▶ [Source data]:
Start of Block
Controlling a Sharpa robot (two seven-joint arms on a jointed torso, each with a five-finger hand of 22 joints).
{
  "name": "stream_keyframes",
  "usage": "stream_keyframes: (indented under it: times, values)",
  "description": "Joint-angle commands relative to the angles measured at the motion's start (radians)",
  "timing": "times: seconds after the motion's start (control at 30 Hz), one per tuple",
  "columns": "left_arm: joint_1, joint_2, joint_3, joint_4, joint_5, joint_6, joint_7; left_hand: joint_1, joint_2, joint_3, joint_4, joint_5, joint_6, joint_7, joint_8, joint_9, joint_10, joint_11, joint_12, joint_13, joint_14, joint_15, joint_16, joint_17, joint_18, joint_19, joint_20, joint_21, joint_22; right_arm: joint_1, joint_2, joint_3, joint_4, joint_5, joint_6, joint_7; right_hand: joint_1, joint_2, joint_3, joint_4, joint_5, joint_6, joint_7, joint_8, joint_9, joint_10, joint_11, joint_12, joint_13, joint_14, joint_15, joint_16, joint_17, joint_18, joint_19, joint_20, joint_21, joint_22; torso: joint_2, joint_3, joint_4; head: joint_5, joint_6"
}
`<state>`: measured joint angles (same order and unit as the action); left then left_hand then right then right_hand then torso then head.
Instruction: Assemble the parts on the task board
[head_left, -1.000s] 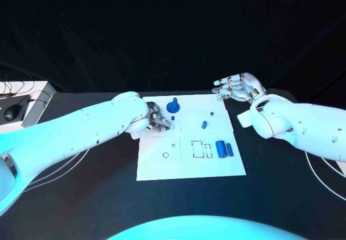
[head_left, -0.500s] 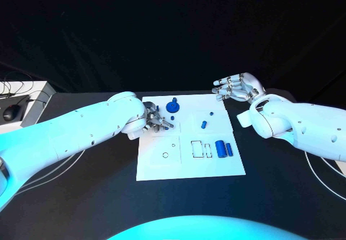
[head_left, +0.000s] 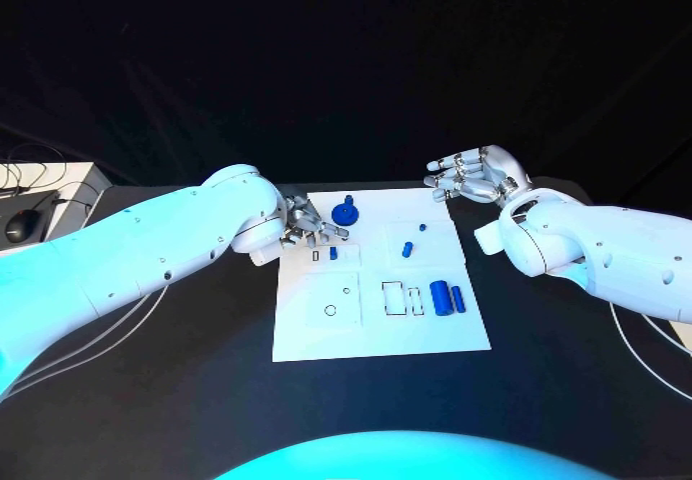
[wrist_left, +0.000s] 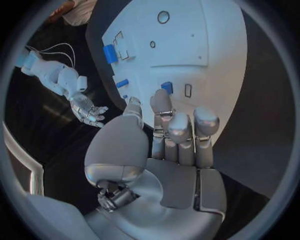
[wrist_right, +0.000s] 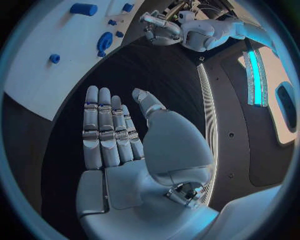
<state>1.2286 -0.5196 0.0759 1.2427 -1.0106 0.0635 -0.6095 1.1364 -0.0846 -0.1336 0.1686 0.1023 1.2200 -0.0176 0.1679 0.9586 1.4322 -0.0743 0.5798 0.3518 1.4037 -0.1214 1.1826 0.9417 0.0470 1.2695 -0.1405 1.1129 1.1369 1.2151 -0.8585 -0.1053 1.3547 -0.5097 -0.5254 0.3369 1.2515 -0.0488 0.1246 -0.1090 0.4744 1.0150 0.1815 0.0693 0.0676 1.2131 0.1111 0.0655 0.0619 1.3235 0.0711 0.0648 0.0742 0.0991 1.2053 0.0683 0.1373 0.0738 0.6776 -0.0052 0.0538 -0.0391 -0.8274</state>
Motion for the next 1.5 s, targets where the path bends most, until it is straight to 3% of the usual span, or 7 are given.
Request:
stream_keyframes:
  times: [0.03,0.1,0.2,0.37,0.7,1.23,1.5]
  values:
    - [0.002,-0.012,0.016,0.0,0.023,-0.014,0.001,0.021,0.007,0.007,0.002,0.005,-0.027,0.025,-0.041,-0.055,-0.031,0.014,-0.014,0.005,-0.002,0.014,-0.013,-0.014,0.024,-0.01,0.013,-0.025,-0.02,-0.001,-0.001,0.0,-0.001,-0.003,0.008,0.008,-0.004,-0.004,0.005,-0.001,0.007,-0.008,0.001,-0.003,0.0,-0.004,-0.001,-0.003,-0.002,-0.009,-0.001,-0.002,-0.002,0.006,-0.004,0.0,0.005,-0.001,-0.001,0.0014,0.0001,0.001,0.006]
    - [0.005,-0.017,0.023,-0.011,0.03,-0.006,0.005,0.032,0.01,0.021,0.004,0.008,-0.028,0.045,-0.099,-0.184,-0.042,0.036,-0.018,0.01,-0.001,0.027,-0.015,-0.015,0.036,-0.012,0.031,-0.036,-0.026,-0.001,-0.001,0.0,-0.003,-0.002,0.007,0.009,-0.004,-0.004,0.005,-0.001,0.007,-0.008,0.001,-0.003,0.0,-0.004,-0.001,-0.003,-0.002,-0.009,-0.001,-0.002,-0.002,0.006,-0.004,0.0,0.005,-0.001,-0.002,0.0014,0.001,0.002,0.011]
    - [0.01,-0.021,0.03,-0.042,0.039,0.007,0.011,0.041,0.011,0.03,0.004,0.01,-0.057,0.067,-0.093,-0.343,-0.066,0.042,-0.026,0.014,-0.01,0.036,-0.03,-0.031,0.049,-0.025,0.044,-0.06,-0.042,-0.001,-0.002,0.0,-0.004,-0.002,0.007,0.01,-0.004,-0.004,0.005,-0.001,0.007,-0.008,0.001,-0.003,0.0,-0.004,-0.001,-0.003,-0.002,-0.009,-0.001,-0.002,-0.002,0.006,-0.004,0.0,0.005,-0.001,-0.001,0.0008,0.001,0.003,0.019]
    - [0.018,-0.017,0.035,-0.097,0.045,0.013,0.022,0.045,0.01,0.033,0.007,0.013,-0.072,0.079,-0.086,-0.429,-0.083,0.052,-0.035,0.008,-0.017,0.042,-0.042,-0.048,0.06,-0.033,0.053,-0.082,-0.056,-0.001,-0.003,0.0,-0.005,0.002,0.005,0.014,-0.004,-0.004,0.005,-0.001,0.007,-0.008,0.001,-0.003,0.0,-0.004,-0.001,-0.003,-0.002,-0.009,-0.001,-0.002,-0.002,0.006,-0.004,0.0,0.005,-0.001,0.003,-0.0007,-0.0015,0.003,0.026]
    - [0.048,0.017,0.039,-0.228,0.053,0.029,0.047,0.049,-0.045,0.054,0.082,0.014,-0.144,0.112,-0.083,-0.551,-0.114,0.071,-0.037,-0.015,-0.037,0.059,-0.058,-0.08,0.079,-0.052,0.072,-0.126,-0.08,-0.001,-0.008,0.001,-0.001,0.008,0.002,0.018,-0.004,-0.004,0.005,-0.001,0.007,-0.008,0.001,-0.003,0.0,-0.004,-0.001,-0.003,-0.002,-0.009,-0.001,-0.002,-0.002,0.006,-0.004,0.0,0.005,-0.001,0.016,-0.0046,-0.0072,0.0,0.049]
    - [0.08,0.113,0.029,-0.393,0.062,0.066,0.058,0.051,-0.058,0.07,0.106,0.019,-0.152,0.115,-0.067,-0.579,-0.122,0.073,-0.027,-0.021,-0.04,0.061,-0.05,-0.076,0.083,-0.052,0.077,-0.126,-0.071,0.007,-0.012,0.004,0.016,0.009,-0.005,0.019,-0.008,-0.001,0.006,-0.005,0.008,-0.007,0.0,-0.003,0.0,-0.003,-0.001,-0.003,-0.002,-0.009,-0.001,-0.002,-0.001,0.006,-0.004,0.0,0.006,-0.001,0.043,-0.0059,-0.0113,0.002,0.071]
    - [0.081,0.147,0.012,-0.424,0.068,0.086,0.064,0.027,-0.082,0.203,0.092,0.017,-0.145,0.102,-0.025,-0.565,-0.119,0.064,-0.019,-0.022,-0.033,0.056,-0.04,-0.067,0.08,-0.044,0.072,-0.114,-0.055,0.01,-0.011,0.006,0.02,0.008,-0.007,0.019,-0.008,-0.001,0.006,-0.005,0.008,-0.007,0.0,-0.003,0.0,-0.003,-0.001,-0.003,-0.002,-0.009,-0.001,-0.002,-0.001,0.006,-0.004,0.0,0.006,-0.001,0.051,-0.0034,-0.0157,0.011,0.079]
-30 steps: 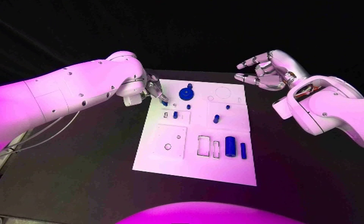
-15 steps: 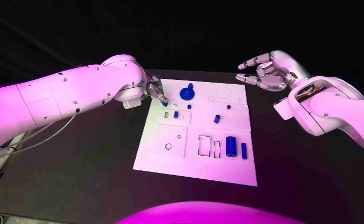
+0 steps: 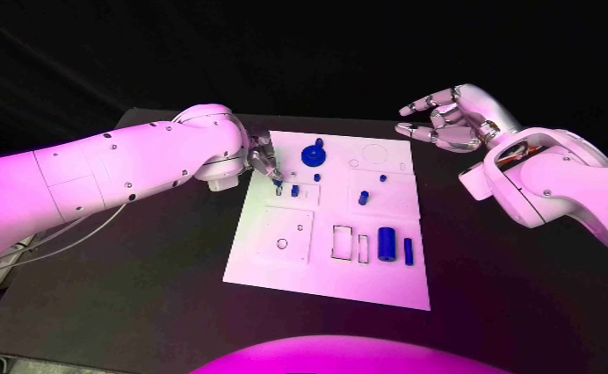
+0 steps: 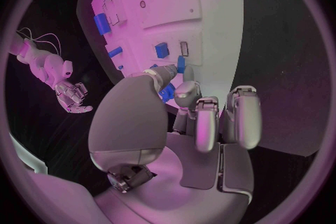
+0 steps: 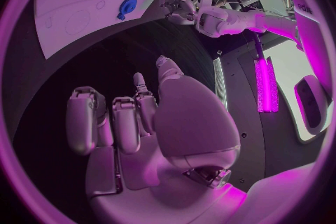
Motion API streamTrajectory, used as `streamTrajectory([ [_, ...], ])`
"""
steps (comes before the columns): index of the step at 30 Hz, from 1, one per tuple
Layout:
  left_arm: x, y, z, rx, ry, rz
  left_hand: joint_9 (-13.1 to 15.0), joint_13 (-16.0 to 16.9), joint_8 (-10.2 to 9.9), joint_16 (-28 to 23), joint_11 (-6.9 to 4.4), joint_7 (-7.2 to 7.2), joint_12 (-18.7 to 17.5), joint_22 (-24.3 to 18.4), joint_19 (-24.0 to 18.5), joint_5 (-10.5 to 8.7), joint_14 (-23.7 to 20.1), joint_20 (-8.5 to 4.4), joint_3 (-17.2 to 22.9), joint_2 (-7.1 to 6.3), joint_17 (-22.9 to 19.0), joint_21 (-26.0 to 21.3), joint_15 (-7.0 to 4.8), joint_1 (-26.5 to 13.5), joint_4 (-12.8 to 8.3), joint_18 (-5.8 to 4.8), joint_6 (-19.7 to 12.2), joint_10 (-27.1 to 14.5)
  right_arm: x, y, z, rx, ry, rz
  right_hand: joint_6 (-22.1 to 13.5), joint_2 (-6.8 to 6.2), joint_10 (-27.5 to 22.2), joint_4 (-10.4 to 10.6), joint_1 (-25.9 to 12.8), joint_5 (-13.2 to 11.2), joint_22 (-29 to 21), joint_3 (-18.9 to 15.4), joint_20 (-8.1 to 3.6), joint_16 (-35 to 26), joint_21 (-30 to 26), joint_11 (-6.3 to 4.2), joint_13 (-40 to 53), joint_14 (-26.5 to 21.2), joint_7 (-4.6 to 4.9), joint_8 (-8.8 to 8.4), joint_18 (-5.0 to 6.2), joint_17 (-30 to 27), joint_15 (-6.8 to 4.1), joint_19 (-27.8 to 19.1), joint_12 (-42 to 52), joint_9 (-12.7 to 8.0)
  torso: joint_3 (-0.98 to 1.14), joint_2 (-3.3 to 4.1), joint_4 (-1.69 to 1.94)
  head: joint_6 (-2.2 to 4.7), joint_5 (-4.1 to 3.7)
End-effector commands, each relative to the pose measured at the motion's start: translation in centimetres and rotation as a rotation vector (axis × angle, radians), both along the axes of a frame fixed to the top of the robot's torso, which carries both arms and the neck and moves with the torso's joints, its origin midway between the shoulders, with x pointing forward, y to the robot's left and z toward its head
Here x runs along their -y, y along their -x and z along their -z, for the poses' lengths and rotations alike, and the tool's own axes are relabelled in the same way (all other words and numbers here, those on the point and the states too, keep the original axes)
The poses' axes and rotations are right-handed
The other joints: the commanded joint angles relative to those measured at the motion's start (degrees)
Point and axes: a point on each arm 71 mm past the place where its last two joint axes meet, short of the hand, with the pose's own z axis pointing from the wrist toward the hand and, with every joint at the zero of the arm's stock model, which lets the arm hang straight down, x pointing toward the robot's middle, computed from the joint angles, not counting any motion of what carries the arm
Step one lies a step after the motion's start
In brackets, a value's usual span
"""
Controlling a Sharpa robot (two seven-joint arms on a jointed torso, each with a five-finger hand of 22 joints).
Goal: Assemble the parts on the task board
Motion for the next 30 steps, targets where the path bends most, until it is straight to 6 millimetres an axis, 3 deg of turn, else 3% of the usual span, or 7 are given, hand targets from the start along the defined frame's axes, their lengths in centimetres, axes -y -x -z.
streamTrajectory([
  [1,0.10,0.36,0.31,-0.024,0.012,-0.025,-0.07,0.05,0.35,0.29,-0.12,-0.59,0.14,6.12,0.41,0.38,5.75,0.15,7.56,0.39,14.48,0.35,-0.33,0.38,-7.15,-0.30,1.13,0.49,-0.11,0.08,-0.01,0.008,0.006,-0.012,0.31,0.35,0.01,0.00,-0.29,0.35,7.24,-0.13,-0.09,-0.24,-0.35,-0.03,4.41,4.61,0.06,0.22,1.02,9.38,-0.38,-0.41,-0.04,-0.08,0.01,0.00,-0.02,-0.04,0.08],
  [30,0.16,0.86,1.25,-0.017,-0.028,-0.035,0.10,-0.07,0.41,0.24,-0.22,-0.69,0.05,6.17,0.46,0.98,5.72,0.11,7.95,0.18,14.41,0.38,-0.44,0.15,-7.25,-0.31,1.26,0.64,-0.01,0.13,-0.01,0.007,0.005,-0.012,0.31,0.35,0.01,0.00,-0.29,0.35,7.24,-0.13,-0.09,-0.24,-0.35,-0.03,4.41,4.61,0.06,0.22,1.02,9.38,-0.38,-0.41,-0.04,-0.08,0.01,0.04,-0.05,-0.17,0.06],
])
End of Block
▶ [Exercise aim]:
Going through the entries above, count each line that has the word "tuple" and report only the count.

▶ [Solution to this exercise]:
2